子どもとかかわっていると、
「どうして伝わらないんだろう?」
「なんでこんな行動をするの?」と感じる場面は少なくありません。
でも、その「ずれ」の中には、子どもなりの考えや感じ方が隠れていることがあります。
今回は、子どもとのかかわりで意識したい 「伝え方」 と 「見方」 について考えてみましょう。
「ちゃんと座って」は本当に伝わっている?
たとえば、大人がよく口にする「ちゃんと座って」という言葉。
この「ちゃんと」という表現、実はとても曖昧です。
大人の頭の中には、
- 椅子に対してまっすぐ座る
- おしりをしっかり座面に乗せる
- 背中を伸ばす
…といった“理想の座り方”のイメージがあるかもしれません。
しかし、子どもにとっての「ちゃんと座る」はどうでしょうか?
椅子におしりが少し乗っているだけでも、「座っている」と感じている場合もあります。
つまり、同じ「ちゃんと座る」でも、 大人と子どもで理解している内容が違う のです。

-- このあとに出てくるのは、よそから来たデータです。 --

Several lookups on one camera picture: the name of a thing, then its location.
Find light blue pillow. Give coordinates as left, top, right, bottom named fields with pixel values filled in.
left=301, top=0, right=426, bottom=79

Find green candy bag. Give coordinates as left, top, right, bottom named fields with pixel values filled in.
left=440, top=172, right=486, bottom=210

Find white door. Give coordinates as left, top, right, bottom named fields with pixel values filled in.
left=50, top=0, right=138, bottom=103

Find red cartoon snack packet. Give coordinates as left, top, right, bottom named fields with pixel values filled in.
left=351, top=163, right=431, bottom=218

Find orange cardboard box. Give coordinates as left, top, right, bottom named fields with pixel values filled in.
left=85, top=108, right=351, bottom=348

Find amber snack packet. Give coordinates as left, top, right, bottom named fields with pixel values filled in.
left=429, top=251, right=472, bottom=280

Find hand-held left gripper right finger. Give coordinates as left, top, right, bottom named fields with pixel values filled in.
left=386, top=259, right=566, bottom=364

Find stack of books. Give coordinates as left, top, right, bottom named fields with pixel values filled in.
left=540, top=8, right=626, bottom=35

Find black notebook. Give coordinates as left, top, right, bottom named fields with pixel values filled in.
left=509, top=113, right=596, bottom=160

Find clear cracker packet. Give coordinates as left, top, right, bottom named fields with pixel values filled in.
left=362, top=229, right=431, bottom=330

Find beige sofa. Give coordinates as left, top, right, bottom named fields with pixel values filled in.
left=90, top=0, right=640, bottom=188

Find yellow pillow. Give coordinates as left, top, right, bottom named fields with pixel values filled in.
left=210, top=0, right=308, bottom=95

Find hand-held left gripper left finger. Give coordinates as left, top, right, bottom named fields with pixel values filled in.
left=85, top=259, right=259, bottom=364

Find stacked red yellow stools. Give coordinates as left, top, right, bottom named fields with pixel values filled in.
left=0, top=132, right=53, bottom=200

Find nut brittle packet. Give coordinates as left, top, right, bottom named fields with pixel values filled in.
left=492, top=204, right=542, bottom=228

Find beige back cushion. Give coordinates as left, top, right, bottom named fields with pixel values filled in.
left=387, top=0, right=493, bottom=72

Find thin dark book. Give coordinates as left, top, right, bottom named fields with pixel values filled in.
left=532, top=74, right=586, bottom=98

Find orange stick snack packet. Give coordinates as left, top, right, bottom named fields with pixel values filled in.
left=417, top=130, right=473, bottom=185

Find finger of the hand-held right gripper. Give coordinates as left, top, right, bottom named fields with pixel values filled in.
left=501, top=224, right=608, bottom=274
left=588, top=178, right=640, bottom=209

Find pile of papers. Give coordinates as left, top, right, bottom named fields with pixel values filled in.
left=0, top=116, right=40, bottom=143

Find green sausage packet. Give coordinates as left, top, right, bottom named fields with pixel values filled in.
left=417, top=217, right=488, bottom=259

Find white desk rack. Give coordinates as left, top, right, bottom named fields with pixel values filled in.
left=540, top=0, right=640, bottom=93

そこで大切なのは、 大人のイメージを具体的な言葉で伝える こと。
たとえば次のように伝えてみましょう。
- 「おしりをしっかり椅子に乗せよう」
- 「背中をピンと伸ばそう」
- 「足を床につけよう」
こうすることで、子どもは「どうすればいいか」が明確になります。
「ちゃんと」「かっこよく」「姿勢よく」といったあいまいな言葉の代わりに、
具体的な行動を表現する言葉を意識して使うことが、子どもとのかかわりでは重要になってきます。
行動の裏にある「子どもの心」を読み取る
次に、行動の見方について考えてみましょう。
たとえば全体活動で「今日はみんなでお絵描きしよう」と声をかけたとき、
ある子が「やだ!やりたくない!」と泣いてしまったとします。
このとき、「この子はお絵描きが嫌いなんだな」と決めつけてしまうのは少し危険です。
泣いている行為の背景には、いろいろな理由が隠れているかもしれません。
たとえば――
- 泣きながらも支援者の顔をチラチラ見ている
- 「お絵描きが終わったらおやつだよ」と聞いた途端、落ち着く
このような様子なら、「お絵描きが嫌い」というよりも、
「今は気分が乗らない」「やりたくない」 という側面が強いかもしれません。
もしくは一つの注目行動の可能性もあります。
一方で、
- 体を固まらせて泣き続ける
- 顔を上げず、支援者の声も届いていないような状態
このような場合は、
お絵描きそのものに苦手意識や不安がある可能性もあります。
(過去に嫌な経験をした、クレヨンや紙の感触が苦手など)
同じ「泣く」という行動でも、
背景にある心の動きは子どもによってまったく異なります。
大人がそのサインを丁寧に読み取ることで、子ども寄り添ったかかわり方が見えてくるのではないでしょうか。
まとめ:子どもの「わかってほしい」に寄り添う
子どもの行動や言葉の裏には、
「こうしたかった」「こうしてほしかった」というサインが隠れています。
大人が自分の基準で判断するのではなく、
「この子はどう感じているのかな?」と一歩立ち止まって考える。
それだけで、子どもとの絆がぐっと強まることがあります。
伝え方を具体的に、見方を柔らかく。
そんな意識を大切に、子どもたちとの日々の関わりを積み重ねていきたいですね。